The street medicine project is the result of a partnership hatched within the past two weeks by the Native American Community Clinic (NACC), Livio Health Group and the Red Lake Band of Chippewa Indians, which have committed to providing medical services at the camp indefinitely.

"We are connecting very vulnerable people to the care they need without asking them to leave the camp, their belongings and the people they trust to keep them safe," said Antony Stately, chief executive of NACC, which is several blocks from the encampment on E. Franklin Avenue. "This model will give us the tools we need to stem a growing health crisis."

Suicide attempt

While outreach efforts have focused on infectious diseases, mental health problems remain a serious concern. The Indigenous Peoples Task Force, a Minneapolis nonprofit, surveyed about 40 of the camp's inhabitants in early August and found that nearly two-thirds said they needed mental health treatment. The round-the-clock noise and crowded conditions — many of the tents are just inches apart — have put new stresses on people who are already struggling with untreated mental illnesses, outreach workers said.

Two weeks ago, a woman who has been living at the camp threw herself in the middle of rush-hour traffic on E. Franklin in an apparent suicide attempt. She was rescued after a group of volunteers with the street outreach group Natives Against Heroin formed a protective circle around the woman until police arrived, according to people who witnessed the incident.

Also last week, teams of nurses and health workers with a mobile health provider, Livio Health Group of Minneapolis, began arriving at the camp each morning in sport-utility vehicles stocked with medical supplies. Over the next several hours, they walked from tent to tent, treating wounds, enrolling people in public insurance plans and arranging medical appointments for pregnant mothers and people with serious illnesses. Many inhabitants said they are battling serious illnesses but are afraid to leave their tents for fear their belongings might get stolen. In just a week, the teams of nurse practitioners and community health workers have interacted with more than 100 inhabitants at the camp and treated dozens for illnesses ranging from strep throat to stomach ulcers.

On Monday afternoon, Jessie Horan, a licensed practical nurse, and Lewis Simpler, a nurse practitioner, looked buoyant as they walked through the center of the encampment in their gray shirts, with walkie-talkies on their hips and backpacks full of first-aid supplies.

They stopped to chat with a man who appeared to be resting along the grassy highway embankment that borders the camp.
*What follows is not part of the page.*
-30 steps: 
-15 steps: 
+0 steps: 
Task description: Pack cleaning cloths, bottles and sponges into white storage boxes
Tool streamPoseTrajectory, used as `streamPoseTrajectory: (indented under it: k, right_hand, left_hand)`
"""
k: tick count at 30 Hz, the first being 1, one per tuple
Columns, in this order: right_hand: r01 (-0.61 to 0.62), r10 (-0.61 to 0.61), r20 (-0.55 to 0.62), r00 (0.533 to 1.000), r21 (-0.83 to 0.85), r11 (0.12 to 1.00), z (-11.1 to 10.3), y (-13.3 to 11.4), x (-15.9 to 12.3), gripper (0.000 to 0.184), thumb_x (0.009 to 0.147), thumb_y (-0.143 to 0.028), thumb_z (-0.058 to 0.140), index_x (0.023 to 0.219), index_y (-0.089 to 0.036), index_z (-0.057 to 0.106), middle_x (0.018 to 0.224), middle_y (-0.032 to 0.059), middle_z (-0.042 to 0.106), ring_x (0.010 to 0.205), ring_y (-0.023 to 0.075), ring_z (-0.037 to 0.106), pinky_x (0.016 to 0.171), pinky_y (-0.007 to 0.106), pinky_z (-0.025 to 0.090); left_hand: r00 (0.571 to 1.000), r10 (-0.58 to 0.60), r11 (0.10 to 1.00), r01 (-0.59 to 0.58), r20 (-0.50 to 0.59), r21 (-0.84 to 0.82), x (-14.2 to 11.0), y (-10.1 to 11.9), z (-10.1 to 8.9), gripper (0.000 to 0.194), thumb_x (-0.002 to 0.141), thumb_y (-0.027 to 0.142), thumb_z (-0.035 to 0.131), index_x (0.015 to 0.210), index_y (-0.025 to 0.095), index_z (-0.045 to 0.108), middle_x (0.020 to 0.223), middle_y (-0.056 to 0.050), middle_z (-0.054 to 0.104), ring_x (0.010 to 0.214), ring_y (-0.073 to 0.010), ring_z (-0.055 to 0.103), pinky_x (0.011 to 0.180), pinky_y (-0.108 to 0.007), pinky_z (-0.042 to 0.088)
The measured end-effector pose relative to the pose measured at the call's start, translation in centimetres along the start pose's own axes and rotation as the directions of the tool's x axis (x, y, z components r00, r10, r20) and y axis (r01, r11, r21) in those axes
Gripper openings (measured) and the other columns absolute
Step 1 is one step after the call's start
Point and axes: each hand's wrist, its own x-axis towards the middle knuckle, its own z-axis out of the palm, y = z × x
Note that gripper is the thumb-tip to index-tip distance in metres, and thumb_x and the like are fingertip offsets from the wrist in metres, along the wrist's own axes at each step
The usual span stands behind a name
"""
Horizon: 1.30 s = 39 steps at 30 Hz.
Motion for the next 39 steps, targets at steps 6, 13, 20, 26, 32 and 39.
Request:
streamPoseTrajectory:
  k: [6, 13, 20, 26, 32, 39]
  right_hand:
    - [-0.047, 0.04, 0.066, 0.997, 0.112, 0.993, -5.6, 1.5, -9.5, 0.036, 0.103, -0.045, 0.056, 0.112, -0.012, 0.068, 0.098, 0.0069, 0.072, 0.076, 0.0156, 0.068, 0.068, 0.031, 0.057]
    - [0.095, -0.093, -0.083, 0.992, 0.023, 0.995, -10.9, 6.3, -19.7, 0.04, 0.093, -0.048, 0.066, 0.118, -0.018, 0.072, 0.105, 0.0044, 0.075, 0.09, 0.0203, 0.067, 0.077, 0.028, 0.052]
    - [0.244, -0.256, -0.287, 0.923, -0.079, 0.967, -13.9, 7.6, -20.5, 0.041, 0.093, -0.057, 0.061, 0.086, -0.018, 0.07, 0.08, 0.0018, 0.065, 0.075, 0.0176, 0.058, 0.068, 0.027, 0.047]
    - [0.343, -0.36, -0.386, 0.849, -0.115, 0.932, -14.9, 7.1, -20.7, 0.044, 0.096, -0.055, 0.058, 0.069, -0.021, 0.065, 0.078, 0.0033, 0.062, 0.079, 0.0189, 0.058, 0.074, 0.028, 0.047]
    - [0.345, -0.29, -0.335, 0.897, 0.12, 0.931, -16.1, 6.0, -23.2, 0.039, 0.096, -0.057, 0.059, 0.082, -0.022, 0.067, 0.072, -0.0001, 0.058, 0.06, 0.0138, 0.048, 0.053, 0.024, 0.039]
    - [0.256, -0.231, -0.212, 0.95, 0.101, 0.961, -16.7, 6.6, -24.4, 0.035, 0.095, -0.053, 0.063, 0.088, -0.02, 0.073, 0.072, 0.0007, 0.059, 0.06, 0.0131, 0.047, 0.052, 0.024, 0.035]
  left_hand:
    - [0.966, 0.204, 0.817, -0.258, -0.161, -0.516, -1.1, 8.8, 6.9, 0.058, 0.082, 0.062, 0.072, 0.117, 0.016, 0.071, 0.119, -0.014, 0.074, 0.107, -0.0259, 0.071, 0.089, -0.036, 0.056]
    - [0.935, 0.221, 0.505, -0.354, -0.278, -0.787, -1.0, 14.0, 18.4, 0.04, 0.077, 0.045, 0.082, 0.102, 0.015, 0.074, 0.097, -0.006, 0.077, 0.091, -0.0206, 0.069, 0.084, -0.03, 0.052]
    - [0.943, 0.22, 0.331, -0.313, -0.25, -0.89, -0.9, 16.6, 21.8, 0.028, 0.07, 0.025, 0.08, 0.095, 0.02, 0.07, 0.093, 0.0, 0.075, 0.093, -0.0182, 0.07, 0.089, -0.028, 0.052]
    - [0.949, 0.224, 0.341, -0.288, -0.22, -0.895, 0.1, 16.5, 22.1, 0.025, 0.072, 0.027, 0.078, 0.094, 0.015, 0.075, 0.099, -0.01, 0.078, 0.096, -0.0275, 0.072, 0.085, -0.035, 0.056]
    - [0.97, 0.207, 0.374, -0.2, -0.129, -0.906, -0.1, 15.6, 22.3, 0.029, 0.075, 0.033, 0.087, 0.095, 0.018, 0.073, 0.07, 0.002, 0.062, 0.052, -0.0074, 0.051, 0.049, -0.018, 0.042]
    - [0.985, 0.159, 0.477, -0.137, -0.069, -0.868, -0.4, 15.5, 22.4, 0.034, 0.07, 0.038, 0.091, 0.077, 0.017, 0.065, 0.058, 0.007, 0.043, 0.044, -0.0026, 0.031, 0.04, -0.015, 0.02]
The man, Anthony Nichols, 52, who is homeless, calmly informed the medical team that he suffered from high blood pressure and was scheduled to undergo heart surgery, but had not been taking his regular medication. As the afternoon traffic rushed by, Horan crouched next to Nichols to check his vitals and discovered that his blood pressure was so high that he required immediate medical treatment. Paramedics and an ambulance soon arrived to take him to the hospital.

"It's like we're making house calls without the four walls," Horan said. "We're just doing our best to meet people where they're at."